In my experience, it’s a continuous learning curve, picking up insight from specialists along the way to build a (hopefully) thorough knowledge base of what information you need to effectively build a website, what format the data needs to be in and what it needs to do e.g. data field X in the CMS drives site search results.
Information Architecture (IA) may sound dull but it’s a critical component of ecommerce and helps put the right data structures and standards in place to enable, amongst other things:
- Site & catalogue structure
- Core processes & functions e.g. site search
- Business reporting & web analytics
This blog takes a look at some of the key components and guidelines for what ecommerce teams need to think about. It’s split into three parts that I’ll publish over the next three weeks to break up the hefty tome I’ve written to do this justice (and it’s still high-level!).

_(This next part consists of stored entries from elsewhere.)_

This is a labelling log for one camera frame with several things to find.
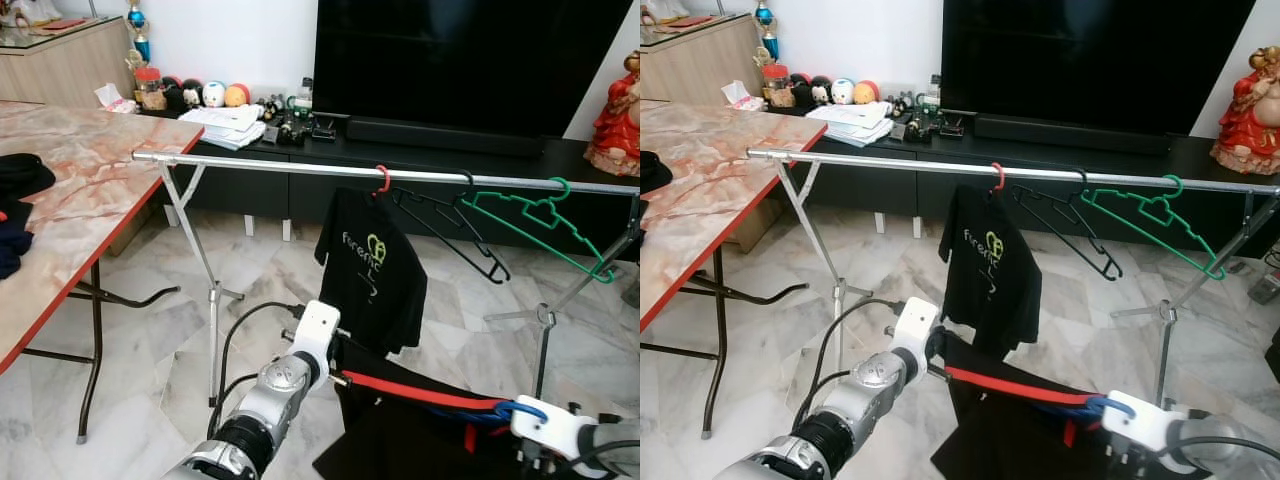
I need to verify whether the clear jar red lid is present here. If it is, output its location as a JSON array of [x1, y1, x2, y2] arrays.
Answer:
[[134, 66, 167, 112], [762, 63, 794, 110]]

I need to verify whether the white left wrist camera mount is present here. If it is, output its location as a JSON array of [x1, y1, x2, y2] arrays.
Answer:
[[289, 299, 342, 378], [888, 296, 941, 376]]

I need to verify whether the green clothes hanger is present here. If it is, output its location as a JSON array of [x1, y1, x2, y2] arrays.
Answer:
[[1080, 175, 1228, 282], [460, 177, 617, 285]]

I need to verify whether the gold and blue trophy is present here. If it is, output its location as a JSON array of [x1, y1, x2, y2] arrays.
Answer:
[[753, 0, 783, 63], [124, 0, 154, 64]]

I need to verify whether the white robed statue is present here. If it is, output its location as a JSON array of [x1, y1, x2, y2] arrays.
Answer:
[[0, 0, 61, 29], [640, 0, 691, 26]]

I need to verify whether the white tissue pack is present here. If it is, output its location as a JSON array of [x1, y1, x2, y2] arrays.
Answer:
[[720, 80, 766, 112], [94, 83, 137, 114]]

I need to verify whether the white paper stack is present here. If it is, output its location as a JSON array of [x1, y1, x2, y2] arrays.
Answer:
[[805, 100, 896, 149], [177, 102, 267, 152]]

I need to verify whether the marble pattern folding table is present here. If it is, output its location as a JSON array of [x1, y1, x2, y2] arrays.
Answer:
[[0, 98, 206, 446], [640, 100, 829, 441]]

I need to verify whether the grey power strip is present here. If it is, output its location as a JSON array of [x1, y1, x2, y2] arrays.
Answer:
[[1248, 255, 1280, 306]]

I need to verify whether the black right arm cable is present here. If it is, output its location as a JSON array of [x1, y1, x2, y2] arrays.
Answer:
[[555, 438, 641, 480], [1150, 435, 1280, 480]]

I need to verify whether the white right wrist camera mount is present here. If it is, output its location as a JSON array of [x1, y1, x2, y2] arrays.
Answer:
[[1100, 402, 1196, 471], [509, 394, 603, 467]]

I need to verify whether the large black television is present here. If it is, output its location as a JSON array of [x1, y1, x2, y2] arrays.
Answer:
[[312, 0, 635, 138], [941, 0, 1258, 133]]

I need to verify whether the black soundbar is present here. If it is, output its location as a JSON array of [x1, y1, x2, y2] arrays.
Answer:
[[344, 115, 548, 159], [972, 112, 1173, 156]]

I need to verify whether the black shirt green logo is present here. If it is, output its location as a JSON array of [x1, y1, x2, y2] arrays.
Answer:
[[314, 187, 430, 357], [938, 184, 1044, 361]]

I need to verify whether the black television console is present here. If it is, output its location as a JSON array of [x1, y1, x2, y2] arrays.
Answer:
[[140, 103, 641, 263], [770, 100, 1280, 261]]

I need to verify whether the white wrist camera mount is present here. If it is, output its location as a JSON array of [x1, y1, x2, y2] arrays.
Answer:
[[509, 394, 603, 467], [289, 299, 342, 378], [1100, 402, 1196, 471], [888, 296, 941, 376]]

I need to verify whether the red laughing Buddha statue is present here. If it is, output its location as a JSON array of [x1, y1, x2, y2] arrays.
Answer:
[[584, 50, 641, 178], [1209, 45, 1280, 177]]

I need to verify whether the silver metal clothes rack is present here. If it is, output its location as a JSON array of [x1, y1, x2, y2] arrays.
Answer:
[[130, 150, 641, 409], [745, 147, 1280, 409]]

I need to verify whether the light wooden cabinet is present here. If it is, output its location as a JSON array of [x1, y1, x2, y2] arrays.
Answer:
[[640, 12, 768, 108], [0, 15, 138, 110]]

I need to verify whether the black clothes hanger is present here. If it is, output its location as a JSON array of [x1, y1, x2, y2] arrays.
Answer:
[[390, 170, 512, 285], [1010, 168, 1124, 282]]

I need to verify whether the black shirt red trim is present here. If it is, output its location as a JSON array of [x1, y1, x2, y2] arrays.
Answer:
[[930, 330, 1216, 480], [312, 335, 641, 480]]

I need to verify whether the navy shirt red collar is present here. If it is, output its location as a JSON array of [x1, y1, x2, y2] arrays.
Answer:
[[0, 198, 37, 282]]

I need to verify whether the black mouse plush toy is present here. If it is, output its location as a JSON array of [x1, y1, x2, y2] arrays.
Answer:
[[160, 75, 205, 111], [788, 72, 833, 109]]

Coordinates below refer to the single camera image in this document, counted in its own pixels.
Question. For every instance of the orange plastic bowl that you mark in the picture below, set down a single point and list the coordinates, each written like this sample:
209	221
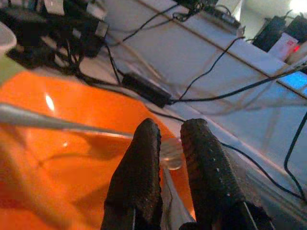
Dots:
72	100

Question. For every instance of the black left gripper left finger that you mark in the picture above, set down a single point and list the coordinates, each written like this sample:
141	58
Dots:
136	179

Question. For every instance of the white bowl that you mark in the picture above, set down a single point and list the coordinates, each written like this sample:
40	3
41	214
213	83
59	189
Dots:
6	38

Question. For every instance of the black rectangular device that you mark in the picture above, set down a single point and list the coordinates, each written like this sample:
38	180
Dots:
271	33
298	28

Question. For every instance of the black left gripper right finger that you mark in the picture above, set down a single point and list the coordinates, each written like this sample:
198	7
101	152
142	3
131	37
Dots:
211	179

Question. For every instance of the black power adapter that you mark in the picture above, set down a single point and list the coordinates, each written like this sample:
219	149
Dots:
146	89

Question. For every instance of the silver metal spoon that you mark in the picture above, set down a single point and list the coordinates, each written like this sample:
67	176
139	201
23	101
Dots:
36	119

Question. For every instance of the white red paper box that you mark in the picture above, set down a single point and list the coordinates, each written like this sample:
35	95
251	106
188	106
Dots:
284	46

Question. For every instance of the green plate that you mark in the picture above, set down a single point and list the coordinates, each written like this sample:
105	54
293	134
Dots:
8	69

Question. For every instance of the black charger box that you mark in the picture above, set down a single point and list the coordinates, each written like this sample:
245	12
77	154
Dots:
79	31

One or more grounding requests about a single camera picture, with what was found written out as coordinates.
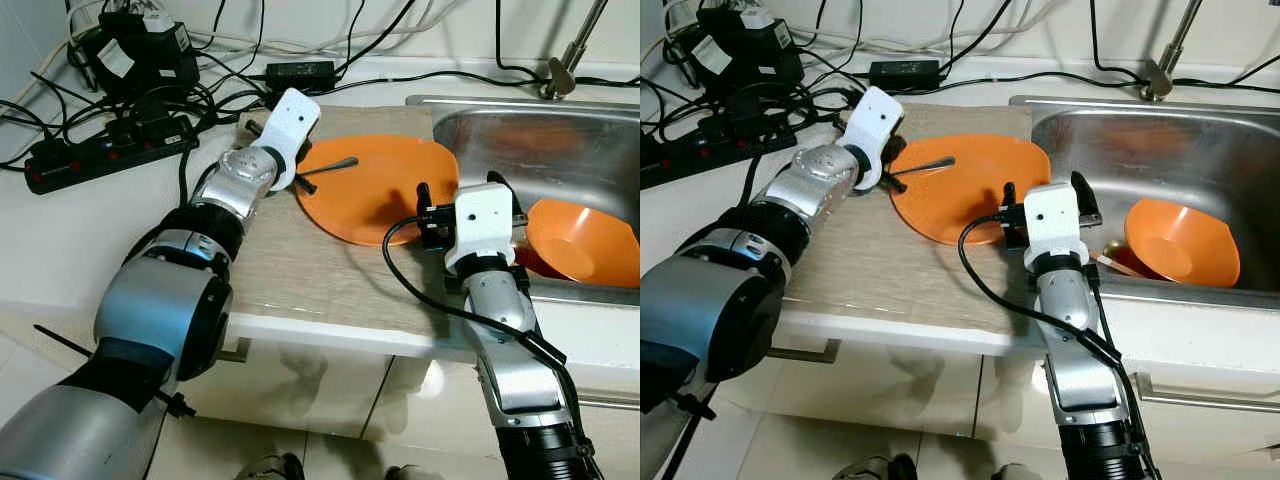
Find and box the orange plastic plate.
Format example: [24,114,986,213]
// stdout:
[295,135,461,247]
[888,133,1051,247]

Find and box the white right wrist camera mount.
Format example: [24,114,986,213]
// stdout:
[1022,183,1089,271]
[445,183,521,276]

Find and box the black power strip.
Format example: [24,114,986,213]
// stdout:
[25,115,199,196]
[640,110,801,186]

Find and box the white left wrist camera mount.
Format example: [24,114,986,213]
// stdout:
[845,85,906,191]
[250,88,321,191]

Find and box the glossy white base cabinet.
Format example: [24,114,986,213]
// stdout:
[150,330,641,480]
[700,330,1280,480]

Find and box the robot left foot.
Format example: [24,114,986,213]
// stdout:
[835,453,916,480]
[238,452,306,480]

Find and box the slim black power adapter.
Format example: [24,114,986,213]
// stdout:
[265,62,336,86]
[868,60,941,89]

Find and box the slim steel faucet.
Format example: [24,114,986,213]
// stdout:
[1143,0,1206,103]
[540,0,609,101]

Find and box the stainless steel sink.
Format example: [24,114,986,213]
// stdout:
[1010,93,1280,311]
[405,93,641,306]

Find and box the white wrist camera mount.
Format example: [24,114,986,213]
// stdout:
[845,85,906,191]
[250,88,321,191]
[445,183,521,276]
[1022,183,1089,271]

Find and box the orange plastic bowl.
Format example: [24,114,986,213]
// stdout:
[525,198,641,289]
[1125,198,1241,289]

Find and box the black charger box white label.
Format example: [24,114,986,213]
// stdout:
[695,8,806,91]
[95,10,199,101]

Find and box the beige woven placemat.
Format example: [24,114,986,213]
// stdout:
[775,100,1036,336]
[225,103,471,336]

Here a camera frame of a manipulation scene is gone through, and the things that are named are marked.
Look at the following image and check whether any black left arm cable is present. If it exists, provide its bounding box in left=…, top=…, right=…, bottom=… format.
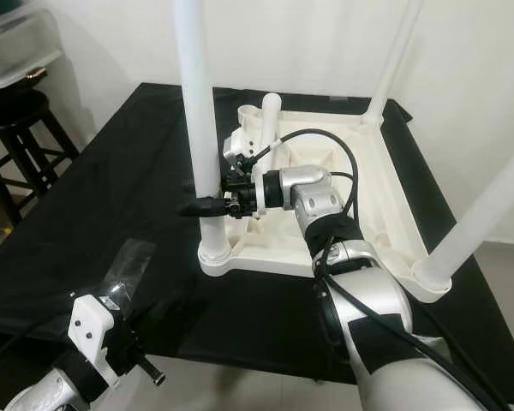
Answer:
left=0, top=321, right=74, bottom=371

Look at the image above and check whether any clear plastic container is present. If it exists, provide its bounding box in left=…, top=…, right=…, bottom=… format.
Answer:
left=0, top=9, right=65, bottom=86

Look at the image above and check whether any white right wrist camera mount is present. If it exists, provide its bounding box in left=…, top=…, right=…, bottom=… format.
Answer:
left=223, top=128, right=264, bottom=215

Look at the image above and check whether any black round stool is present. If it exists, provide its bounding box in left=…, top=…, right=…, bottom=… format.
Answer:
left=0, top=90, right=74, bottom=228

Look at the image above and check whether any black plastic table cover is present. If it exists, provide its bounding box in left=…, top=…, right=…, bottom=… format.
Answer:
left=0, top=81, right=514, bottom=403

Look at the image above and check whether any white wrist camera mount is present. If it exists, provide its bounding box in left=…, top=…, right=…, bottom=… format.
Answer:
left=69, top=294, right=121, bottom=386
left=223, top=128, right=264, bottom=215

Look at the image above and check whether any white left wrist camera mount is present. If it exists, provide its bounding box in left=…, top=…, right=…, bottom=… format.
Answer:
left=69, top=294, right=121, bottom=386

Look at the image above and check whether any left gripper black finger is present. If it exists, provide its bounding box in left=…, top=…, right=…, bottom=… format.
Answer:
left=132, top=293, right=169, bottom=335
left=120, top=295, right=151, bottom=331

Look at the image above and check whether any white plastic table top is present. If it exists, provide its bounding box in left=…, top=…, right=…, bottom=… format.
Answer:
left=197, top=94, right=455, bottom=302

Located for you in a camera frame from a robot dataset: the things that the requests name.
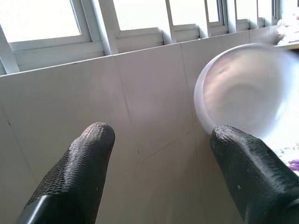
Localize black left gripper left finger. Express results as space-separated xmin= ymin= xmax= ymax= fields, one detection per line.
xmin=16 ymin=121 xmax=116 ymax=224

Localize white window frame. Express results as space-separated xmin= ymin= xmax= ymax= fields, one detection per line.
xmin=0 ymin=0 xmax=285 ymax=77

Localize white floral ceramic plate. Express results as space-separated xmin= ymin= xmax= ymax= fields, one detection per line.
xmin=276 ymin=140 xmax=299 ymax=175

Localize white ceramic bowl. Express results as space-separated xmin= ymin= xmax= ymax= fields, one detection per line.
xmin=192 ymin=42 xmax=299 ymax=141

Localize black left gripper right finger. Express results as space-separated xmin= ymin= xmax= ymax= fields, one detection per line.
xmin=209 ymin=125 xmax=299 ymax=224

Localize dark sideboard beige top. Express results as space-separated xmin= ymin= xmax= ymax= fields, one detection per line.
xmin=279 ymin=43 xmax=299 ymax=51

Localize white stacked bags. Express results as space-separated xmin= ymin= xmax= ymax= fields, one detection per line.
xmin=272 ymin=18 xmax=299 ymax=47

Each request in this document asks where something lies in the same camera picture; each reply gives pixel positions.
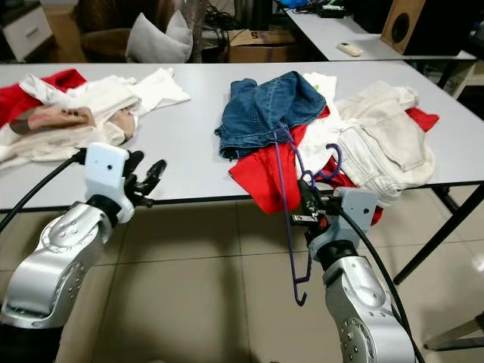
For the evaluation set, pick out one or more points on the blue object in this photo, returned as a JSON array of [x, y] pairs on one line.
[[293, 4]]

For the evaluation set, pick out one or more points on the grey cushion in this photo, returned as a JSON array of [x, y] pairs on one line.
[[159, 44]]

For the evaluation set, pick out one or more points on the wooden and black speaker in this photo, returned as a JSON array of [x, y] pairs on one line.
[[401, 23]]

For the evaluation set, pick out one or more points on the white table black frame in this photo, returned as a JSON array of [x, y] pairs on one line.
[[197, 151]]

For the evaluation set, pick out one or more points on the white drawer unit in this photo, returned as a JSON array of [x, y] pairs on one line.
[[30, 30]]

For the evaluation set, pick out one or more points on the blue plastic clothes hanger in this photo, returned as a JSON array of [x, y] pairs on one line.
[[340, 159]]

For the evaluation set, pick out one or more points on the printed cardboard box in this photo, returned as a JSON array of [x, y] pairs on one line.
[[261, 49]]

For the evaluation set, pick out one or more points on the patterned tied curtain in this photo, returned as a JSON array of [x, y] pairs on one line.
[[197, 23]]

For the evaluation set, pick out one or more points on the plain white T-shirt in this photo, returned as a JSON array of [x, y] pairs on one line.
[[159, 87]]

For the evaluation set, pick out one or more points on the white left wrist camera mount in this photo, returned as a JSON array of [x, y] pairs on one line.
[[106, 170]]

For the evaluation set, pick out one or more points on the white desk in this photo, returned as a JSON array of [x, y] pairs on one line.
[[318, 34]]

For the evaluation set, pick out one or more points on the cream denim trousers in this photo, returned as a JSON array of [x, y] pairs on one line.
[[386, 144]]

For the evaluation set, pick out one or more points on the white T-shirt pink print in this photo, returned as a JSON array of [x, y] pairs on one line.
[[45, 147]]

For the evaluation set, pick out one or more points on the cream remote control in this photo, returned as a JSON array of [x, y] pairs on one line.
[[351, 49]]

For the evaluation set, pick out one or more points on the blue denim jeans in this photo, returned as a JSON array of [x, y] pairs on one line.
[[265, 113]]

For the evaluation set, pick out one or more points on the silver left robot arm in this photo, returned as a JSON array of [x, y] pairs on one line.
[[60, 257]]

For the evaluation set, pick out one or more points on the red shorts white stitching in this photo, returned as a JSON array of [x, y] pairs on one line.
[[261, 178]]

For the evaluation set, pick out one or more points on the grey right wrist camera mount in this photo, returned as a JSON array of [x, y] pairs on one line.
[[357, 204]]

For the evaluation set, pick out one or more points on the white shirt yellow-green tag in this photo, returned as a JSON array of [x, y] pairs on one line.
[[318, 140]]

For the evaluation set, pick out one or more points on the brown armchair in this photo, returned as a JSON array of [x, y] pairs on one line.
[[102, 23]]

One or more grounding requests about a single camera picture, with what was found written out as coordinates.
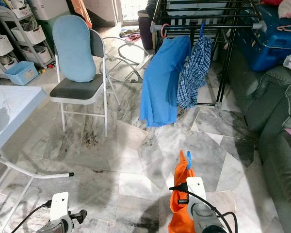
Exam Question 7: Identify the orange shirt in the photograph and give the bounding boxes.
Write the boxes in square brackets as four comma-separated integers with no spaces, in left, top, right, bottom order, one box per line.
[167,150,197,233]

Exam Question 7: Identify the blue plastic clothes hanger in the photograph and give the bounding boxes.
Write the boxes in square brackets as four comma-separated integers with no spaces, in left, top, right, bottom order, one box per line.
[185,151,193,169]
[200,22,208,39]

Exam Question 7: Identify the pink clothes hanger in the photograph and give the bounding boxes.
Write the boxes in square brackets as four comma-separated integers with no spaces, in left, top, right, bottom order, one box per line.
[160,23,170,39]

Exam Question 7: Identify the bright blue hanging garment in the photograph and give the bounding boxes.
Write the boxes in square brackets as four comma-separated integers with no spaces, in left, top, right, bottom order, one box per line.
[139,35,192,128]

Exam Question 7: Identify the dark green sofa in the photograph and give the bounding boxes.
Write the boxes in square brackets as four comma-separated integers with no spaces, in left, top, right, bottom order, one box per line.
[228,44,291,233]

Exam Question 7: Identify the blue plaid shirt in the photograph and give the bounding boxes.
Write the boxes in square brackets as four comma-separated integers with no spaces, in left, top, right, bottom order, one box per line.
[177,36,214,109]

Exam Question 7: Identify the black metal drying rack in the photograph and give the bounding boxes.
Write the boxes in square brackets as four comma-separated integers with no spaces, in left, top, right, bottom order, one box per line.
[150,0,267,108]

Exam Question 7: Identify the grey seat white folding chair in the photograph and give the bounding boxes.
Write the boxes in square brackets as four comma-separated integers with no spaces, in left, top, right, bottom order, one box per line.
[50,29,119,137]

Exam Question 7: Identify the white folding table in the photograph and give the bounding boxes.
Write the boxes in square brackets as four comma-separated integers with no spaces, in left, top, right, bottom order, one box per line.
[0,85,74,233]

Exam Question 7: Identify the light blue plastic basket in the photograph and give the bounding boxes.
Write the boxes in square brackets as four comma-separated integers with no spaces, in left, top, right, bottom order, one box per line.
[5,61,39,86]

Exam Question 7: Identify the blue storage box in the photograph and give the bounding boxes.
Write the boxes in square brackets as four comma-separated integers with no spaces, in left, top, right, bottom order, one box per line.
[233,4,291,72]

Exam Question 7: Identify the light blue oval cushion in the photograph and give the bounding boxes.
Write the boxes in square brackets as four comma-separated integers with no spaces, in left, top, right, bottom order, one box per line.
[52,15,97,83]

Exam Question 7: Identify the grey shelf trolley white bins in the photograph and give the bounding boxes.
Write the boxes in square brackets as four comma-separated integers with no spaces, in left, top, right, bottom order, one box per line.
[0,29,15,81]
[0,5,56,68]

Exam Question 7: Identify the dark green bin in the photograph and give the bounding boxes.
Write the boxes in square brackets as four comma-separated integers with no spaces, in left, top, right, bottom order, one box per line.
[41,12,68,54]

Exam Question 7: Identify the brown wooden board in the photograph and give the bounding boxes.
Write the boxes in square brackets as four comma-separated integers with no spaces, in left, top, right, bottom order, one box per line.
[72,0,93,29]

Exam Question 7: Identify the white plastic storage box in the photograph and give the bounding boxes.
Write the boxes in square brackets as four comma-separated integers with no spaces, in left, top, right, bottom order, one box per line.
[29,0,68,21]

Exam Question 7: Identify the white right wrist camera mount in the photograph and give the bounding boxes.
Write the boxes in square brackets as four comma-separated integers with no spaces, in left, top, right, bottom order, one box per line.
[185,177,208,219]

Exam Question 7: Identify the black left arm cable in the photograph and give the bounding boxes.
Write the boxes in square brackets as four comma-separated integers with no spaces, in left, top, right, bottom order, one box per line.
[15,201,53,233]

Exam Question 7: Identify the white tubular bouncer frame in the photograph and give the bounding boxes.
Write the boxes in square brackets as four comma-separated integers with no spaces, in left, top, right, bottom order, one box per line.
[102,36,153,84]

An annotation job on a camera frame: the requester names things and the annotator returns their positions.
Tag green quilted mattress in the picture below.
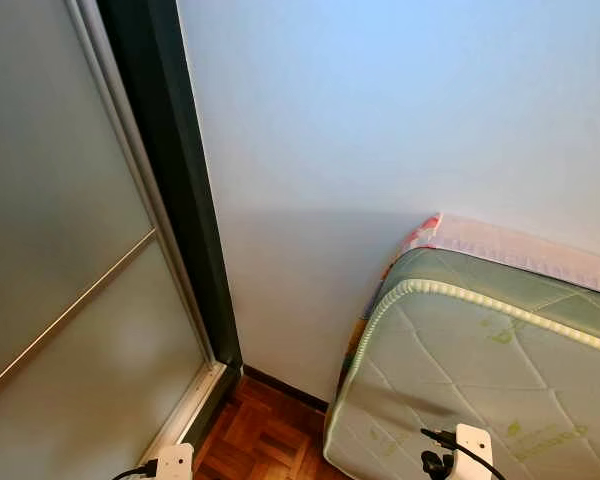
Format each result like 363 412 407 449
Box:
323 247 600 480

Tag dark baseboard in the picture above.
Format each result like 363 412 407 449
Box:
242 365 331 411

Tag frosted glass sliding door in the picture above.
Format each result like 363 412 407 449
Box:
0 0 228 480

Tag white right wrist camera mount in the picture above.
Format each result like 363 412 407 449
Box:
450 423 494 480

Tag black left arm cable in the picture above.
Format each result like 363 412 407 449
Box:
112 460 159 480

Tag dark green door frame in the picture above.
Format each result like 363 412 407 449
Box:
98 0 245 451

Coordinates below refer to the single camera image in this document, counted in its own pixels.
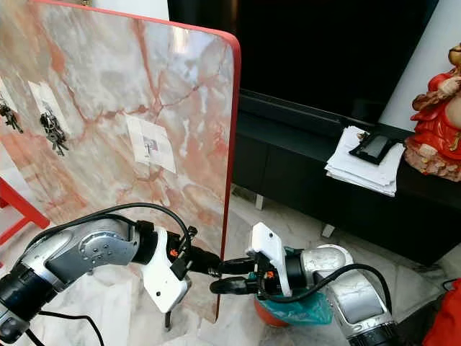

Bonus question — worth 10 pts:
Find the marble pattern folding table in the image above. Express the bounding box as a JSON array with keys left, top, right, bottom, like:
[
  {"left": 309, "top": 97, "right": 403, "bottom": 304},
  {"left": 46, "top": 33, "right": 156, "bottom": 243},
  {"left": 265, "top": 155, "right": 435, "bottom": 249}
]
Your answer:
[{"left": 0, "top": 0, "right": 242, "bottom": 331}]

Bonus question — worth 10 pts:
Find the black television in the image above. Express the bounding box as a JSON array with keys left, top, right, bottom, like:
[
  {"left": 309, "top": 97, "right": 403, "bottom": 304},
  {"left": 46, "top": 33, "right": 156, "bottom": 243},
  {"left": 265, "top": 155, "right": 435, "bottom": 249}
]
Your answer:
[{"left": 167, "top": 0, "right": 440, "bottom": 130}]

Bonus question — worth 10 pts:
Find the white taped metal hook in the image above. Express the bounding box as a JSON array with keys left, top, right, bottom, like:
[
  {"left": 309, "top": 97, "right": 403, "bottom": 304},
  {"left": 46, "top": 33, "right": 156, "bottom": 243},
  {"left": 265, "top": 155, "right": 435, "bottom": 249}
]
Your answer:
[
  {"left": 0, "top": 76, "right": 17, "bottom": 110},
  {"left": 28, "top": 79, "right": 73, "bottom": 136},
  {"left": 125, "top": 114, "right": 178, "bottom": 174}
]

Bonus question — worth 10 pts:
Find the black phone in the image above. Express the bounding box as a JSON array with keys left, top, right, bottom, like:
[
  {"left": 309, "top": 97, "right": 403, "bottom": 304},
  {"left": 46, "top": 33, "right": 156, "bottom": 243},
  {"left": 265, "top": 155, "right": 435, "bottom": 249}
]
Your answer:
[{"left": 349, "top": 132, "right": 398, "bottom": 164}]

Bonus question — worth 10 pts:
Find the white paper stack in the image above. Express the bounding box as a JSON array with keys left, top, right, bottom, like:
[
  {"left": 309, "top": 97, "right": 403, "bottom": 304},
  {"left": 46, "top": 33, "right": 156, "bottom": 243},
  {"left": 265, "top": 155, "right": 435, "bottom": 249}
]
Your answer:
[{"left": 324, "top": 125, "right": 406, "bottom": 198}]

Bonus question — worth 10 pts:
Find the large dark hung key bunch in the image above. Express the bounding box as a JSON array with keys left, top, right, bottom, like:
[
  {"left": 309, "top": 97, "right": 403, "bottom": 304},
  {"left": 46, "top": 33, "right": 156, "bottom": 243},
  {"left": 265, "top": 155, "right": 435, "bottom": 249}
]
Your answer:
[{"left": 41, "top": 112, "right": 69, "bottom": 157}]

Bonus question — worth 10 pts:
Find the black low television console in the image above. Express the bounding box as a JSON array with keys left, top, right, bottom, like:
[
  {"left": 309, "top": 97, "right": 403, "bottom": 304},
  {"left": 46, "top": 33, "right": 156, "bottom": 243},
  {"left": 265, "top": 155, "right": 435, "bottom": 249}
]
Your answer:
[{"left": 230, "top": 88, "right": 461, "bottom": 266}]

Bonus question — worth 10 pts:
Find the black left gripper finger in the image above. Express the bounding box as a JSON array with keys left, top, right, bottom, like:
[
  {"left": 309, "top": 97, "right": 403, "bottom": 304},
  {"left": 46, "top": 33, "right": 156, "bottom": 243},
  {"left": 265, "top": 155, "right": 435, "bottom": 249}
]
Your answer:
[{"left": 192, "top": 250, "right": 225, "bottom": 276}]

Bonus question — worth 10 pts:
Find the red cushion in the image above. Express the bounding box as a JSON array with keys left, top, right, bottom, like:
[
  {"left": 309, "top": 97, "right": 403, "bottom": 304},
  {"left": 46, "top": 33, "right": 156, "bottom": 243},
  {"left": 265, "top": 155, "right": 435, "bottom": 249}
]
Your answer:
[{"left": 422, "top": 278, "right": 461, "bottom": 346}]

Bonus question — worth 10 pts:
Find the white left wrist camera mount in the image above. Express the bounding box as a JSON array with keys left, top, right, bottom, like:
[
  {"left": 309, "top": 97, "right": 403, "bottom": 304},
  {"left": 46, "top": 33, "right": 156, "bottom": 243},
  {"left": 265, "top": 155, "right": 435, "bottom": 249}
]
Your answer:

- Part one: Site structure & catalogue structure.
- Part two: URL structure & data formats.
- Part three: SEO & integration of non-product content.
I’d welcome comments to add to my views and share advice/experience of what works, what mistakes to avoid and useful resources to use. Hope you find it useful reading.
1. Site structure
This is a sensible staring point for your IA: mapping out user journey flows through the website to identify key page types and the relationships between pages.
The site structure should provide a visual page hierarchy segmented into levels and inheritances (where a page or group of pages belong to a page at a higher level in the hierarchy).
The example above classifies pages into levels to show relative depth of each page in the user journey flow. I like to split out the structure into 3 key page types:
1. Core page groups:
The key page templates from the Homepage through to the category, sub-category, product list page (PLP) and product details pages (PDP). This also includes site search results pages because the template is essentially a PLP.
2. Information pages:
Page that aren’t part of the product catalogue but provide access to key areas of the website, for example My Account. This also includes non-product content such as the About Us page.
3. Content asset folders.
Folders on the root domain where specific content assets are stored, for example /video for all video content and /buying-guides for all buying guides.
In my experience there are three common oversights with site structure planning:
Insufficient depth of core page groups:
It’s easy to disconnect how the product experts in the business categorise products and where users would expect to find them on the website.
A shallow catalogue structure can actually make it harder for users to find relevant products. One caveat is that with intelligent faceted navigation, it’s possible to reduce the click path but this creates additional challenges for SEO e.g. how do you ensure maximum coverage in the search index for URL variations created by parameters added when using faceted navigation? Please see ‘Catalogue structure’ below for more discussion.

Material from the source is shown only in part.